Overview of Running vSphere IaaS Control Plane on vSAN Stretched Cluster

Learn what are the general topologies and guidelines for deploying a Supervisor on a stretched vSAN cluster. Stretched vSAN cluster brings the capability to run VMs with high availability across a stretched data center environment. Starting from the vSphere 8 Update 3 release, you can also run TKG workloads on a single vSAN stretched cluster that has equal numbers of hosts that are geographically separated. This way, you provide distributed high availability for TKG workloads across a stretched data center environment.

A vSAN stretched cluster is a vSAN cluster that spans across two data sites for faster level of availability and inter-site load balancing. Both sites have equal number of ESXi hosts and are part of the same vSphere cluster.

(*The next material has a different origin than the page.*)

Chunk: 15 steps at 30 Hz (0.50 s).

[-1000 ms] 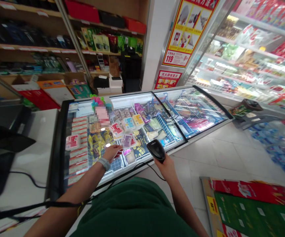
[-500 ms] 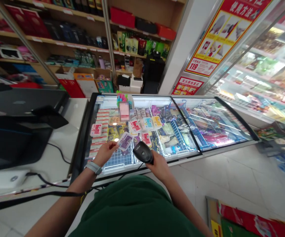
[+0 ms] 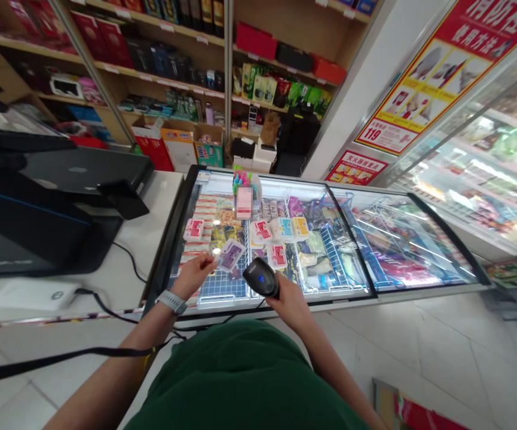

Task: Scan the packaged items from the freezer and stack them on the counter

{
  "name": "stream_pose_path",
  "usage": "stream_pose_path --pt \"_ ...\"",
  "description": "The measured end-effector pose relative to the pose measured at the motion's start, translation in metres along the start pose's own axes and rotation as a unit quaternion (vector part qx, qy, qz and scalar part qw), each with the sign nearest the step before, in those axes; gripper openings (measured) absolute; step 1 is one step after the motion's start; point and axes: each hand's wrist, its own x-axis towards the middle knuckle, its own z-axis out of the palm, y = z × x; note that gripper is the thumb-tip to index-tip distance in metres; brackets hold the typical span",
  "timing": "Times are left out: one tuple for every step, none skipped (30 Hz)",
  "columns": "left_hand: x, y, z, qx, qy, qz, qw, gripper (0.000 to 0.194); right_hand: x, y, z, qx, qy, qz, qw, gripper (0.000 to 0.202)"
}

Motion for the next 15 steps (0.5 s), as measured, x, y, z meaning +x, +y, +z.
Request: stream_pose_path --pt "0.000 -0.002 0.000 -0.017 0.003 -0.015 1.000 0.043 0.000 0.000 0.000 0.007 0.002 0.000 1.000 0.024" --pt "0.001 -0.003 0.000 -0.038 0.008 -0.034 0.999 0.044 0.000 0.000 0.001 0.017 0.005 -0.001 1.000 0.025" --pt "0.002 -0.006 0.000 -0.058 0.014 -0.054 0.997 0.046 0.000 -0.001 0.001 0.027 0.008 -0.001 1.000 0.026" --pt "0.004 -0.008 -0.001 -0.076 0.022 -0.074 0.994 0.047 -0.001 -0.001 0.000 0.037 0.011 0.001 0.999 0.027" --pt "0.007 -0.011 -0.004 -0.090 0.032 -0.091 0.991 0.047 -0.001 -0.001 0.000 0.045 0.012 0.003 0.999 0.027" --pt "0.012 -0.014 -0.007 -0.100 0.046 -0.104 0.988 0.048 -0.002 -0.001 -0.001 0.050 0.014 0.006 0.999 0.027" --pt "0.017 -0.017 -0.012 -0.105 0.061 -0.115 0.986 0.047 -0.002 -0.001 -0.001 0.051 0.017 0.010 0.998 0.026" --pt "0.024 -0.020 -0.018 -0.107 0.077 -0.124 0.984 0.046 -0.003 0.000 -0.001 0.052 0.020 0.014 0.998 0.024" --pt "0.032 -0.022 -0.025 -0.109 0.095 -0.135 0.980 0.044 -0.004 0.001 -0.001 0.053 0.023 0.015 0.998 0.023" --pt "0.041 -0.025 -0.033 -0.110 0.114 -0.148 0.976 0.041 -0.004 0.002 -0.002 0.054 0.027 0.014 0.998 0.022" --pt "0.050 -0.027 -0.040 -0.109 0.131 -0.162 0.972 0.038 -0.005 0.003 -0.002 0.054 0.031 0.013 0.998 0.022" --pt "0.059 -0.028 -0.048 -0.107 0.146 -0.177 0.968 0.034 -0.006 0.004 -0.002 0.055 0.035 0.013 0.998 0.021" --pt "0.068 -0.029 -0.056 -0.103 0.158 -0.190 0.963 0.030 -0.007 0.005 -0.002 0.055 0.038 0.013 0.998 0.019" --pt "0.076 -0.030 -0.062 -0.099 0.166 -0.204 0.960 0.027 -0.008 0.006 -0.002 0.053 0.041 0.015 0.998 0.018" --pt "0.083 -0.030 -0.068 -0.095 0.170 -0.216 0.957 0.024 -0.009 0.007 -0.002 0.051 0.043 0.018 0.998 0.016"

Typically, sites part of a vSAN stretched cluster are geographically separated locations and are referred to as vSAN fault domains. In most cases, you deploy vSAN stretched clusters in environments where the distance between data centers is limited, such as metropolitan or campus environments. In a stretched vSAN cluster configuration, both data sites are active sites. In case of a site failure, workloads are restarted on the site that is still active. Each vSAN stretched cluster also has a witness node that serves as a tiebreaker when a decision must be made regarding availability of datastore components when the network connection between the two sites is lost.

For more information on vSAN stretched clusters, see the VMware vSAN Documentation and the vSAN Stretched Cluster Guide.

You can deploy a Supervisor on an existing vSAN stretched cluster in active/active mode. When a Supervisor is deployed on a vSAN stretched cluster and settings are applied to provide HA to the Supervisor workloads, this configuration is referred to as a deployment-mode.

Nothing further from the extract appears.